Love the idea. I have a couple of questions. Is this \'Wakawaka\' waterproof? What happens to the batteries once they are exhausted can they be recycled? We dont want to pollute another country with harmful materials. Kenya isnt the only place that needs these. There is a great need for something like this in the pacific islands as well.

Andrew Claridge

Lofty ambition, huge price, SOSO (same old same old) - I recall a water purifier straw first seen and the inventor talking of a price of $1 each - I think they ended up costing 10-20 times that.

This kind of well intentioned stuff has a limited life span and mostly ends up as waste unless it is regularly looked after (maintained, repaired and replaced) and that is not a common state in Africa. I know, I've lived there over half a century.

Getting a basic solar charger system with battery and simple lighting going on a sustainable basis is as good as I think we can get; the same goes for heating water in a simple manner. The higher tech options (see below for the exception) have a very variable life expectancy, usually tending to very short, don't kid yourself that this is not so.

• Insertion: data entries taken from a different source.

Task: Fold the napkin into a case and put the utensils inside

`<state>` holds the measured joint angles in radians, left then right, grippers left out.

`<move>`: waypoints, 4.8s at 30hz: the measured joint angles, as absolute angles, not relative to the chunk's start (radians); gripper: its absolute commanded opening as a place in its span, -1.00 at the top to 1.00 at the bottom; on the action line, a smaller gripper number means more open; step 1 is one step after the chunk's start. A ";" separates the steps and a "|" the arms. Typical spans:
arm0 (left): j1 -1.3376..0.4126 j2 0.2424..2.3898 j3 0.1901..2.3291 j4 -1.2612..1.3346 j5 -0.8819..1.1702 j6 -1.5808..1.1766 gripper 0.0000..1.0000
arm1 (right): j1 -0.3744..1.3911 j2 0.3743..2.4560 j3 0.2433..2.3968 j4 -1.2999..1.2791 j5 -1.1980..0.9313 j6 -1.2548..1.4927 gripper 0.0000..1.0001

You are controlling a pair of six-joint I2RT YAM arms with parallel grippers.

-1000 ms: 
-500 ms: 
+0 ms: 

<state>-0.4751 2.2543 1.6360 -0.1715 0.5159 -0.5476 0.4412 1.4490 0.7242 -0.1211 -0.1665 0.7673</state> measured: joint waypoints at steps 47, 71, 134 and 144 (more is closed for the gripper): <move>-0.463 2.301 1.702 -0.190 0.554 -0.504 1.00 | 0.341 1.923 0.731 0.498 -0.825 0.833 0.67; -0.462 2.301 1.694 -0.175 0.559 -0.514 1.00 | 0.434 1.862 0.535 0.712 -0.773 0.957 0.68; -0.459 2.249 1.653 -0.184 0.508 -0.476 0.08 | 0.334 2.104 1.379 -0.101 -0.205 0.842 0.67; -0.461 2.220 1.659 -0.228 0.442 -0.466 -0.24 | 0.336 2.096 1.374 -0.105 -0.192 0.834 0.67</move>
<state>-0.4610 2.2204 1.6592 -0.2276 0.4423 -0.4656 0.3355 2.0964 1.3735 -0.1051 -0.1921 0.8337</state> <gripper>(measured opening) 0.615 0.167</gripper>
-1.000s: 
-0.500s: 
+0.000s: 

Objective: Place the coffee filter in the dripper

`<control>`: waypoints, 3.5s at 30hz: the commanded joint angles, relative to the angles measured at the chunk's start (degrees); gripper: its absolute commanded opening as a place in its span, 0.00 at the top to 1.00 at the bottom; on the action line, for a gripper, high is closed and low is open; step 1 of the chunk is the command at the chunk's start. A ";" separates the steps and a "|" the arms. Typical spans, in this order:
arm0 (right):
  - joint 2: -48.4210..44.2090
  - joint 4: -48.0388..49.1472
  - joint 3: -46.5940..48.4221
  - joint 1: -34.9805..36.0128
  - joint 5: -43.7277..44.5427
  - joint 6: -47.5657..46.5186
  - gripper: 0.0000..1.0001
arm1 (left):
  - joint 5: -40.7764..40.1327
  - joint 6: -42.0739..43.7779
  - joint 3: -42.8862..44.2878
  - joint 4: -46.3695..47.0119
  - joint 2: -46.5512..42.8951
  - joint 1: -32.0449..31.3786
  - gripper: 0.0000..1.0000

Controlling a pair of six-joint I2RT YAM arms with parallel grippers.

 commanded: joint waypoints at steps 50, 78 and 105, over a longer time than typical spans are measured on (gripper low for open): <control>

I wish it were not so but who knows when or whether this will change in a hurry - the one tech revolution Africa has taken on board are mobile phones. This is a response to the abysmal telecom monopolies that still curse the continent, GSM really has had an impact at the lowest level, no matter how corrupt licences etc have proved to be at the political and business end - the "pay or transfer money by phone" solutions are excellent!